*** MATERIAL SHOWN ***
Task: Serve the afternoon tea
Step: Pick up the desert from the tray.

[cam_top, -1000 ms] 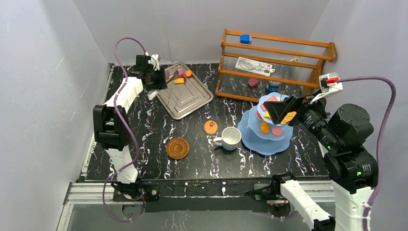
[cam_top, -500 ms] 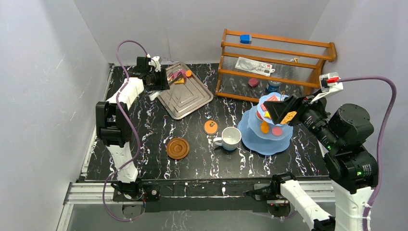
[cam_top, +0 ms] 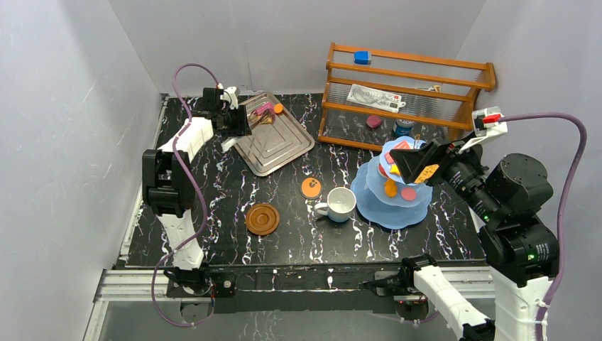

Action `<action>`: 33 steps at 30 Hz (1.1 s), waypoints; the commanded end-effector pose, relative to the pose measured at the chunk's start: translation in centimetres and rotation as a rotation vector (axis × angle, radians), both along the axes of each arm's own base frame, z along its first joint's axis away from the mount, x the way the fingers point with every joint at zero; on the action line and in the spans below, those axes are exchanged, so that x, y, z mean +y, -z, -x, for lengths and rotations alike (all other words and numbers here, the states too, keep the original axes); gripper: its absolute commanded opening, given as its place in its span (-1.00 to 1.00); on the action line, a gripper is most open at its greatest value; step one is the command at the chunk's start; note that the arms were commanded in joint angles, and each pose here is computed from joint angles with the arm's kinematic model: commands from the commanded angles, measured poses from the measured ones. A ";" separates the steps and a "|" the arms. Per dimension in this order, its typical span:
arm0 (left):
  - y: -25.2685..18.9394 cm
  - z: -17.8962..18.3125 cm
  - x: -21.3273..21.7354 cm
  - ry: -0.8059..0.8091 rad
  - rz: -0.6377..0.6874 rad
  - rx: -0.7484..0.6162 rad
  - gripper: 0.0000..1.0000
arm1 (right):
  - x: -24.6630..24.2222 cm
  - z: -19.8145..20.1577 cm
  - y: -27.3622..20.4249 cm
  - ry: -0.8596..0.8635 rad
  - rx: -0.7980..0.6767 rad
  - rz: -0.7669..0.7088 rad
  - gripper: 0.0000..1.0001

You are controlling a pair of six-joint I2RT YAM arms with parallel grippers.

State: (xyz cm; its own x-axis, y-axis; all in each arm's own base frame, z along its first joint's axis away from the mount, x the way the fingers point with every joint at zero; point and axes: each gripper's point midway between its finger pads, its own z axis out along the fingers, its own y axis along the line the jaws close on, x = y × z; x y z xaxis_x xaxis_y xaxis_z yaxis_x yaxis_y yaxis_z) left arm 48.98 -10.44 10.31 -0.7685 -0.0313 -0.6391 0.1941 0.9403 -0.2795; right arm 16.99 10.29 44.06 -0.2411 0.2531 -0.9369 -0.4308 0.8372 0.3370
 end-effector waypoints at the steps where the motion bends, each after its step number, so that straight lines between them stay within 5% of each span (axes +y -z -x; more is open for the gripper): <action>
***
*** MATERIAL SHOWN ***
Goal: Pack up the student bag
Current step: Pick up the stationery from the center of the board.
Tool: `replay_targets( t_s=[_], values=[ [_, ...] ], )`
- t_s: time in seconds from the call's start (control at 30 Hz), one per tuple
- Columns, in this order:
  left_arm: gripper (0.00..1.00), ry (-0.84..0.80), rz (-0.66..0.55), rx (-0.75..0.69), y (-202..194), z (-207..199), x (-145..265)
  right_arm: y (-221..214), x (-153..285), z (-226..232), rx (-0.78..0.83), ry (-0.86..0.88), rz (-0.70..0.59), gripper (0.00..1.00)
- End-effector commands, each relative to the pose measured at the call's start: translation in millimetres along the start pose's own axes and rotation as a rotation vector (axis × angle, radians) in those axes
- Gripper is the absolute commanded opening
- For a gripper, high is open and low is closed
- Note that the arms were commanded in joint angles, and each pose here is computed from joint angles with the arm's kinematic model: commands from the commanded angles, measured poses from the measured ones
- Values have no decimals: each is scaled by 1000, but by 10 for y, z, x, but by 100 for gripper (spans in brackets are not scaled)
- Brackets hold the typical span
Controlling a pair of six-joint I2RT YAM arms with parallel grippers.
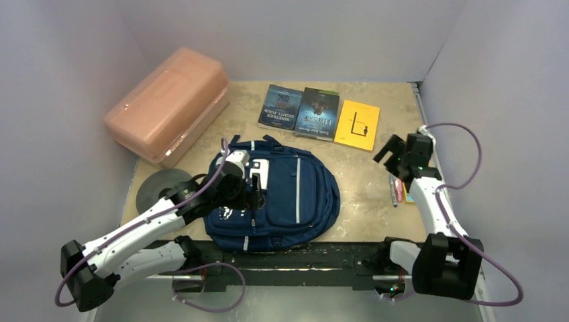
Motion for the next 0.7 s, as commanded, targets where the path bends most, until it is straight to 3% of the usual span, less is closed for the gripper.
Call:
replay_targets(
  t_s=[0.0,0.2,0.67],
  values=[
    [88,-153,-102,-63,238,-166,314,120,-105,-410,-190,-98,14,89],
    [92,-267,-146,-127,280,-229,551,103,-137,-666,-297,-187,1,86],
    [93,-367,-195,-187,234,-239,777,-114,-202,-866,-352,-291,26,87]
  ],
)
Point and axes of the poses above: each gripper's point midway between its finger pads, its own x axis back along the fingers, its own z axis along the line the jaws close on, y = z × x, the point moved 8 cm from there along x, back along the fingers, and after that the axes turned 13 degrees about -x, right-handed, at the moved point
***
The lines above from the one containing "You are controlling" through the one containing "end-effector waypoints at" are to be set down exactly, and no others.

OUTPUT OF THE EXERCISE:
You are controlling a pair of six-joint I2RT YAM arms with parallel grippers.

State: (xyz cm; its own x-axis, y-axis; all in each arm's own base frame, z along its first joint's axis away from the mount, x the way the fingers point with every joint at zero; point and axes: each gripper's point midway between its finger pads, its own z axis out along the fingers, its own y axis along the line the jaws close on, x = y × z; x y z xaxis_x xaxis_y xaxis_z yaxis_x yaxis_y yaxis_z) left arm 48.98 -10.44 10.31 -0.7685 -0.0313 -0.6391 0.1941 0.9403 -0.2795; right arm 16.99 10.29 44.06 -0.2411 0.2531 -0.9369 -0.4308 0.8372 0.3370
 end-effector waypoints at the steps where the motion bends, each after its step number, so that straight lines between them stay within 5% of each span (axes +y -z -x; more is open for the gripper): <action>

No further work is required for this exercise.